Figure 2 IMAGE_EXPORT_DIRECTORY Structure Members
Size
Member
Description
DWORD
Characteristics
Flags for the exports. Currently, none are defined.
DWORD
TimeDateStamp
The time/date that the exports were created. This field has the same definition as the IMAGE_NT_HEADERS.FileHeader. TimeDateStamp (number of seconds since 1/1/1970 GMT).
WORD
MajorVersion
The major version number of the exports. Not used, and set to 0.
WORD
MinorVersion
The minor version number of the exports. Not used, and set to 0.
DWORD
Name
A relative virtual address (RVA) to an ASCII string with the DLL name associated with these exports (for example, KERNEL32.DLL).
DWORD
Base
This field contains the starting ordinal value to be used for this executable's exports. Normally, this value is 1, but it's not required to be so. When looking up an export by ordinal, the value of this field is subtracted from the ordinal, with the result used as a zero-based index into the Export Address Table (EAT).
DWORD
NumberOfFunctions
The number of entries in the EAT. Note that some entries may be 0, indicating that no code/data is exported with that ordinal value.
DWORD
NumberOfNames
The number of entries in the Export Names Table (ENT). This value will always be less than or equal to the NumberOf-Functions field. It will be less when there are symbols exported by ordinal only. It can also be less if there are numeric gaps in the assigned ordinals. This field is also the size of the export ordinal table (below).
DWORD
AddressOfFunctions
The RVA of the EAT. The EAT is an array of RVAs. Each nonzero RVA in the array corresponds to an exported symbol.
DWORD
AddressOfNames
The RVA of the ENT. The ENT is an array of RVAs to ASCII strings. Each ASCII string corresponds to a symbol exported by name. This table is sorted so that the ASCII strings are in order. This allows the loader to do a binary search when looking for an exported symbol. The sorting of the names is binary (like the C++ RTL strcmp function provides), rather than a locale-specific alphabetic ordering.
DWORD
AddressOfNameOrdinals
The RVA of the export ordinal table. This table is an array of WORDs. This table maps an array index from the ENT into the corresponding export address table entry.

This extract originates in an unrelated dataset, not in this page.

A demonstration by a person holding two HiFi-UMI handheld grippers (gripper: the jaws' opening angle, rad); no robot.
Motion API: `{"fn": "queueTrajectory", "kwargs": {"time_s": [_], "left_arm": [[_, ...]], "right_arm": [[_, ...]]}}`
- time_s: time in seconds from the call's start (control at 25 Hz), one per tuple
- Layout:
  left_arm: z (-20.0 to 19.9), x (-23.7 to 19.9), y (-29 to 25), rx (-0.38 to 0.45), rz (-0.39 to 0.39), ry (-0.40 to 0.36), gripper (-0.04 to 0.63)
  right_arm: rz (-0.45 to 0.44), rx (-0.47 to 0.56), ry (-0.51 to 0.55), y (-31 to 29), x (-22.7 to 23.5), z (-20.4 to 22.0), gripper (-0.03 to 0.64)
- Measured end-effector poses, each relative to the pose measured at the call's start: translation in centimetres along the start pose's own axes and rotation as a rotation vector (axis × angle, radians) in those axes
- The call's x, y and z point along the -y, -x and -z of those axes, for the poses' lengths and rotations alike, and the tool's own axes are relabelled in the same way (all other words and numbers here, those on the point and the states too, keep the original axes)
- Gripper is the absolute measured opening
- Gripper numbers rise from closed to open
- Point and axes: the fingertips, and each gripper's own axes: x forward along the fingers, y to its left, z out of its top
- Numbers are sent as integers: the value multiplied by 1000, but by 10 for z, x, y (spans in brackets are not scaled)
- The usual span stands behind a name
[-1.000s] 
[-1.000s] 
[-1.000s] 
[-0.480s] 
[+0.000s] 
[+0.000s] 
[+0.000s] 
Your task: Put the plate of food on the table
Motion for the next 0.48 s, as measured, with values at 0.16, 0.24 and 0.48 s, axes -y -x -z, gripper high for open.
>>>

The exports directory points to three arrays and a table of ASCII strings. The only required array is the Export Address Table (EAT), which is an array of function pointers that contain the address of an exported function. An export ordinal is simply an index into this array (see Figure 3).



Figure 3 The IMAGE_EXPORT_DIRECTORY Structure

      Let's go through an example to show exports at work. Figure 4 shows some of the exports from KERNEL32.DLL.
Figure 4 KERNEL32 Exports
exports table:
Name: KERNEL32.dll
Characteristics: 00000000
TimeDateStamp: 3B7DDFD8 -> Fri Aug 17 23:24:08 2001
Version: 0.00
Ordinal base: 00000001
# of functions: 000003A0
# of Names: 000003A0

Entry Pt Ordn Name
00012ADA 1 ActivateActCtx
000082C2 2 AddAtomA
•••remainder of exports omitted
Let's say you've called GetProcAddress on the AddAtomA API in KERNEL32. The system begins by locating KERNEL32's IMAGE_EXPORT_DIRECTORY. From that, it obtains the start address of the Export Names Table (ENT). Knowing that there are 0x3A0 entries in the array, it does a binary search of the names until it finds the string "AddAtomA".
      Let's say that the loader finds AddAtomA to be the second array entry. The loader then reads the corresponding second value from the export ordinal table. This value is the export ordinal of AddAtomA. Using the export ordinal as an index into the EAT (and taking into account the Base field value), it turns out that AddAtomA is at a relative virtual address (RVA) of 0x82C2. Adding 0x82C2 to the load address of KERNEL32 yields the actual address of AddAtomA.

Export Forwarding

      A particularly slick feature of exports is the ability to "forward" an export to another DLL. For example, in Windows NT®, Windows® 2000, and Windows XP, the KERNEL32 HeapAlloc function is forwarded to the RtlAllocHeap function exported by NTDLL. Forwarding is performed at link time by a special syntax in the EXPORTS section of the .DEF file. Using HeapAlloc as an example, KERNEL32's DEF file would contain:
   EXPORTS
•••
HeapAlloc = NTDLL.RtlAllocHeap
      How can you tell if a function is forwarded rather than exported normally? It's somewhat tricky. Normally, the EAT contains the RVA of the exported symbol. However, if the function's RVA is inside the exports section (as given by the VirtualAddress and Size fields in the DataDirectory), the symbol is forwarded.
      When a symbol is forwarded, its RVA obviously can't be a code or data address in the current module. Instead, the RVA points to an ASCII string of the DLL and symbol name to which it is forwarded. In the prior example, it would be NTDLL.RtlAllocHeap.

The Imports Section

      The opposite of exporting a function or variable is importing it. In keeping with the prior section, I'll use the term "symbol" to collectively refer to imported functions and imported variables.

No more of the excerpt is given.